(Stored items)
################
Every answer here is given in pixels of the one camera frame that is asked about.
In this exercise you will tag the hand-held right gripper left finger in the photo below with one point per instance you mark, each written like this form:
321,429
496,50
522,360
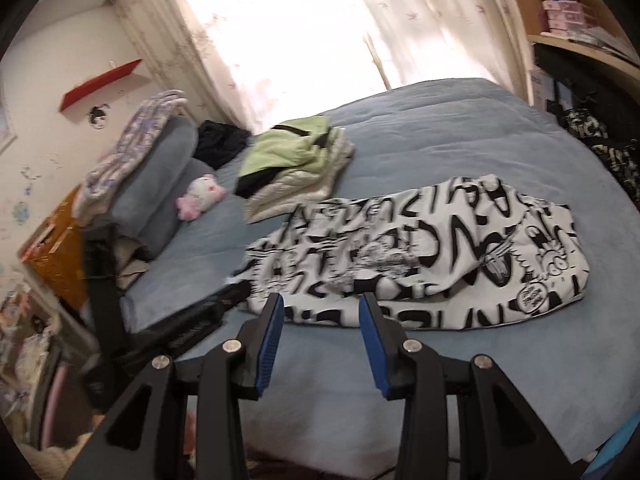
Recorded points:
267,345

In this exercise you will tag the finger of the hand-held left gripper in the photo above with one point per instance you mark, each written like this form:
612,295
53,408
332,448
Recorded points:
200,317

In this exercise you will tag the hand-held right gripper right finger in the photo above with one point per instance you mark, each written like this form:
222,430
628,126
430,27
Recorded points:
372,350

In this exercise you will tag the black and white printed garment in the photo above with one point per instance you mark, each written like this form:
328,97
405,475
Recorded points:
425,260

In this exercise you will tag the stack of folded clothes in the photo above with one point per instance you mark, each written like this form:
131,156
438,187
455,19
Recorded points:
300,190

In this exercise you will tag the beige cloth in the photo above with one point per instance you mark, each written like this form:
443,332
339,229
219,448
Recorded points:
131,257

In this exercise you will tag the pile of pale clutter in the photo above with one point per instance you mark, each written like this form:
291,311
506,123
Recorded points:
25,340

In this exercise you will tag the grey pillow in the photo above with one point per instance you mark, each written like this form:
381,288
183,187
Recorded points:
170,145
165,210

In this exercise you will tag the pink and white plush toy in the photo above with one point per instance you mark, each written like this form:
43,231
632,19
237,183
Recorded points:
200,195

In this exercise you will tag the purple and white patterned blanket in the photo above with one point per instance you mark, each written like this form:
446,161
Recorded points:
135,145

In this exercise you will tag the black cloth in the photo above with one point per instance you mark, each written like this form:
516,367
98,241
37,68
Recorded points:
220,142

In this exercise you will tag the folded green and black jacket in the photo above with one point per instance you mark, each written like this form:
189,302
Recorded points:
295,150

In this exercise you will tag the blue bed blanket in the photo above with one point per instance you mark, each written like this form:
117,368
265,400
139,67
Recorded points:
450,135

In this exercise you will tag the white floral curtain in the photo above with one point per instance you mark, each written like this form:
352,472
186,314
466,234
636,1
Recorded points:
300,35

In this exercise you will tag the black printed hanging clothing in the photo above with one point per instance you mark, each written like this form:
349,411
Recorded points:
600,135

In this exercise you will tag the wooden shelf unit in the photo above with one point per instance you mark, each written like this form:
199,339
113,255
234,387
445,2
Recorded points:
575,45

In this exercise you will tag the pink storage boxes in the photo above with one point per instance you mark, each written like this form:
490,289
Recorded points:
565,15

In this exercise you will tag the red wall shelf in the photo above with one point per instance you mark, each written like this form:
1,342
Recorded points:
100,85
################
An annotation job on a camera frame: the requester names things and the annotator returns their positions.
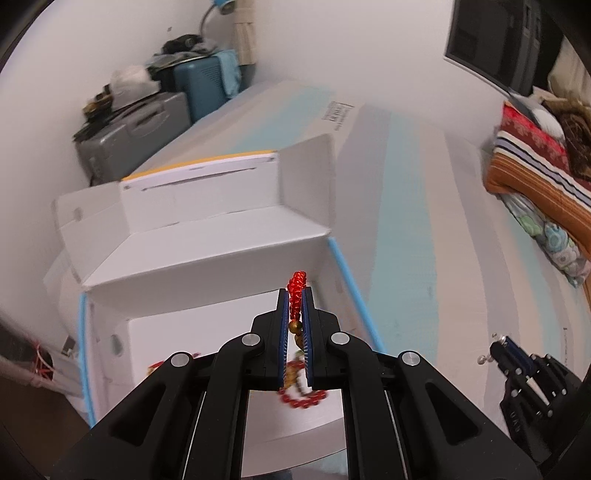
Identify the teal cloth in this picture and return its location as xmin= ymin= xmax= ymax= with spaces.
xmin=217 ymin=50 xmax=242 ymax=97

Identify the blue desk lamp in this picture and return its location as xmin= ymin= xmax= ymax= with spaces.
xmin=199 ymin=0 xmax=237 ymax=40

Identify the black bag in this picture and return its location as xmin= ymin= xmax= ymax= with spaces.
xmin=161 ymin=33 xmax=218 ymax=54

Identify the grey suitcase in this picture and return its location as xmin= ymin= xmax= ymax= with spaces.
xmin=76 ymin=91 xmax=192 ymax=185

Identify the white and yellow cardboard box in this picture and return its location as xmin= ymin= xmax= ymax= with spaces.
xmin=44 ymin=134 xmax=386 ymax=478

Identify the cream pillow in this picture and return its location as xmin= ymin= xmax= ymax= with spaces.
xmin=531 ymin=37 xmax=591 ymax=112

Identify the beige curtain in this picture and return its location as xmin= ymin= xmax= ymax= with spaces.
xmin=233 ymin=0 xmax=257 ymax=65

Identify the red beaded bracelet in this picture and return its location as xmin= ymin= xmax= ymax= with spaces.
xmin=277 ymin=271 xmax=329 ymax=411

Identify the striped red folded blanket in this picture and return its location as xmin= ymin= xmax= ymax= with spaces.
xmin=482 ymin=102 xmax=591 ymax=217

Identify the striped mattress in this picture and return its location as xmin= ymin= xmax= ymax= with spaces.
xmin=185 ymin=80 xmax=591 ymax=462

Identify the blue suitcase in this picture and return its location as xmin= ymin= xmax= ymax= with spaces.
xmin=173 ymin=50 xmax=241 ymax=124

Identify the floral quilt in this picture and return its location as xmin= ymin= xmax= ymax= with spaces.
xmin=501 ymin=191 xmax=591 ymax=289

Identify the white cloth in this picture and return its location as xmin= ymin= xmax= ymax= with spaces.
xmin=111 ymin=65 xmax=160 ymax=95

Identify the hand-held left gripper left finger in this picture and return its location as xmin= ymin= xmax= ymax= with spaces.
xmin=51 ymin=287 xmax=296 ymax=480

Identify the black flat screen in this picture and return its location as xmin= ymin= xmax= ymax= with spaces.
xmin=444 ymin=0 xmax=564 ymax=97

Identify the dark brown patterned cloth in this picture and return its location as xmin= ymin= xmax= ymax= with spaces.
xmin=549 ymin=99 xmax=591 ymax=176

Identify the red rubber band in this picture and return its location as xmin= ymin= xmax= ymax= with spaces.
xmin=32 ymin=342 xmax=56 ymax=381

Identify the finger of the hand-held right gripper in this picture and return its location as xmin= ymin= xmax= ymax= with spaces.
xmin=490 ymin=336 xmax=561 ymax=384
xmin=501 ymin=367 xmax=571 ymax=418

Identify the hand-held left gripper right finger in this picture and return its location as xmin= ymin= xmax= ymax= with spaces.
################
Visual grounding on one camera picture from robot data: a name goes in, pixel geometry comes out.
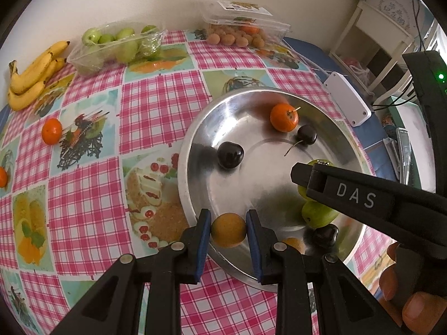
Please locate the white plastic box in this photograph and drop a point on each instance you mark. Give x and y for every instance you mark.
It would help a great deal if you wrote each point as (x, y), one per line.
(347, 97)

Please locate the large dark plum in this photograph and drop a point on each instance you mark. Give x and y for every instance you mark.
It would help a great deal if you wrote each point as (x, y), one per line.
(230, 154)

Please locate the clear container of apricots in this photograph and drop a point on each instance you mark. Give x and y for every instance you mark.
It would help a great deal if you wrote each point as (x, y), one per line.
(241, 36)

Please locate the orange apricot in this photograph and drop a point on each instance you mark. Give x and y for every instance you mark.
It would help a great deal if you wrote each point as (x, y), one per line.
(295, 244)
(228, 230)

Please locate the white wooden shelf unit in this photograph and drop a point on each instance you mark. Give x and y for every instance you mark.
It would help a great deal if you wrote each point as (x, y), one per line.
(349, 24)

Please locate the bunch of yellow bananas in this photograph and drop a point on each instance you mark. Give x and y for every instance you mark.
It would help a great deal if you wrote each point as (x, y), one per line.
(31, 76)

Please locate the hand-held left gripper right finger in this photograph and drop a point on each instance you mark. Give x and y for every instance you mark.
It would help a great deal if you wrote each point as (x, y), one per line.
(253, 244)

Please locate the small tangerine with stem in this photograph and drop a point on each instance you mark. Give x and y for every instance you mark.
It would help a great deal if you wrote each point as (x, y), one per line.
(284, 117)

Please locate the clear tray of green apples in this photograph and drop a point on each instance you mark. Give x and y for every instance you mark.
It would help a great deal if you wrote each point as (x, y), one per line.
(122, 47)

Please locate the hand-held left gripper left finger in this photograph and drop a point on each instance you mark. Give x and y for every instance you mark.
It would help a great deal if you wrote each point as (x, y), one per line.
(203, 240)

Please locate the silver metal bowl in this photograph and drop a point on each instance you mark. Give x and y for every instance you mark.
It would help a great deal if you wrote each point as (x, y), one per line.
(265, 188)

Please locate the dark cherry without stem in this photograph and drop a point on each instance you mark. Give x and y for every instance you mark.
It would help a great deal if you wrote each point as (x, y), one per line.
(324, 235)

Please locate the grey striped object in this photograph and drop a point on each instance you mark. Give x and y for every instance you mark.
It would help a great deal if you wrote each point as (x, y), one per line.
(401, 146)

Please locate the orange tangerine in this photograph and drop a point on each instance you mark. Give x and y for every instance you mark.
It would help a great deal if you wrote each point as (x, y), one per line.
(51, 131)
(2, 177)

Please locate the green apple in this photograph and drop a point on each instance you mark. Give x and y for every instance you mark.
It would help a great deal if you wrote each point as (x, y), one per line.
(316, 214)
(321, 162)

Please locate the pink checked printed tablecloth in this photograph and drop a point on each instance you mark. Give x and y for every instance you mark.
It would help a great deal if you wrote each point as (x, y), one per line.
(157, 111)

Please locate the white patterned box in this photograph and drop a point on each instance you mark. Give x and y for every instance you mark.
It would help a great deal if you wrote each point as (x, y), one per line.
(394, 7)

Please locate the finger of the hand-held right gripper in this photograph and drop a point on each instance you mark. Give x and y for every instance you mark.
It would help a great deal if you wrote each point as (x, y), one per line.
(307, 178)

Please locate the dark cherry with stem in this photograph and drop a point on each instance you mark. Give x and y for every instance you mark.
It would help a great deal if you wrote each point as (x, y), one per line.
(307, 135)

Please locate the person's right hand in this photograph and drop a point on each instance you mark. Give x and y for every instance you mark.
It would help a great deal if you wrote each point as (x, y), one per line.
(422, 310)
################
(WORK REQUEST) Retype the portion of the data above that starts on the line with "Identify the white cloth" and finishes on the line with "Identify the hand-held left gripper right", including both of those lines.

(TASK OUTPUT)
Identify the white cloth in this picture and return its location as xmin= ymin= xmax= ymax= with spaces.
xmin=111 ymin=65 xmax=160 ymax=95

Identify the hand-held left gripper left finger in this picture and return its location as xmin= ymin= xmax= ymax= with spaces.
xmin=51 ymin=287 xmax=296 ymax=480

Identify the black flat screen in this picture and return its location as xmin= ymin= xmax= ymax= with spaces.
xmin=444 ymin=0 xmax=564 ymax=97

Identify the dark brown patterned cloth in this picture and return its location as xmin= ymin= xmax= ymax= with spaces.
xmin=549 ymin=99 xmax=591 ymax=176

Identify the red rubber band in this picture and return its location as xmin= ymin= xmax= ymax= with spaces.
xmin=32 ymin=342 xmax=56 ymax=381

Identify the finger of the hand-held right gripper in this picture and return its location as xmin= ymin= xmax= ymax= with spaces.
xmin=490 ymin=336 xmax=561 ymax=384
xmin=501 ymin=367 xmax=571 ymax=418

Identify the hand-held left gripper right finger in this picture and return its location as xmin= ymin= xmax= ymax= with spaces.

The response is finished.